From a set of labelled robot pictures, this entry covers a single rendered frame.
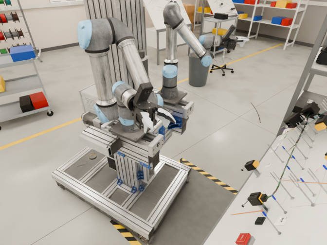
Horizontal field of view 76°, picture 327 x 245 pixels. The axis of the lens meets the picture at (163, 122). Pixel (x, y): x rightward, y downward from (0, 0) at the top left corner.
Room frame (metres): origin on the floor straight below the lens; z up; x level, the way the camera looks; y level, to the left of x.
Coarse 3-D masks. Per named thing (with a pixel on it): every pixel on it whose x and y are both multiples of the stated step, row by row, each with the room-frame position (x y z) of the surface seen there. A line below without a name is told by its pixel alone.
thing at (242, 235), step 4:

[What you should do]:
Could you write out the records again exactly, without any of their pictures?

[Written solution]:
From a set of labelled robot pictures, this entry covers a single rendered frame.
Horizontal field of view 76°, picture 327 x 245 pixels. The axis of the lens meets the picture at (163, 122). Pixel (x, y): x rightward, y downward from (0, 0) at the top left corner.
Room frame (metres): origin on the floor straight below the lens; z up; x level, the way the camera looks; y level, to the left of x.
Coarse 3-D masks. Per named thing (with a pixel on it): every pixel on it whose x and y are both multiples of the stated step, row by row, each with the room-frame position (x y z) of the surface seen there. A line below without a name is told by its pixel alone.
thing at (242, 235), step 4:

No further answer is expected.